Im building a simple online rpg game. I currently have the following:
  • Online Players Hash
  • Npc List
  • Active Spell List

Using a UDP socket i send the serialize version of each of them, the client receives them and create a view for each one.
Everything is running very good until now.

The problem arises  when I want to make things a little better.
Due that my current map is small, I have a few NPC's, Players and spells.
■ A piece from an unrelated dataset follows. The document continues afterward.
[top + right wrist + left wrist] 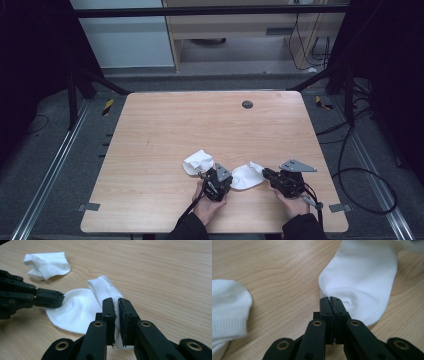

However when want to start adding more I cant keep sending all map info.
This brings the fact that I only will need to send the data NEARBY the player's position.

It only occurs to me this solution:
In each individual server thread, check the players position, and iterate over the list grabbing only nearby objects.
However this method will consume a lot and will be very slow.

Any other ideas?




chelinho139
-MobileCo Studios
Offline marcuiulian13

Senior Member


Medals: 5
Exp: 3 years



« Reply #1 - Posted 2013-06-09 17:09:57 »

You can divide the map into chunks and then use some sort of binary search to find what chunk you should send to the player.

Getting a project done is by far the most hard thing in game development.
Offline chelinho
« Reply #2 - Posted 2013-06-09 17:41:15 »

thought of that too. The problem is the borders of the "chuck".

What happens if a player is almost at the end of one chuck, he wont be seeing what is next to him?
How would you do so to manage when the player is near the limit of one chuck?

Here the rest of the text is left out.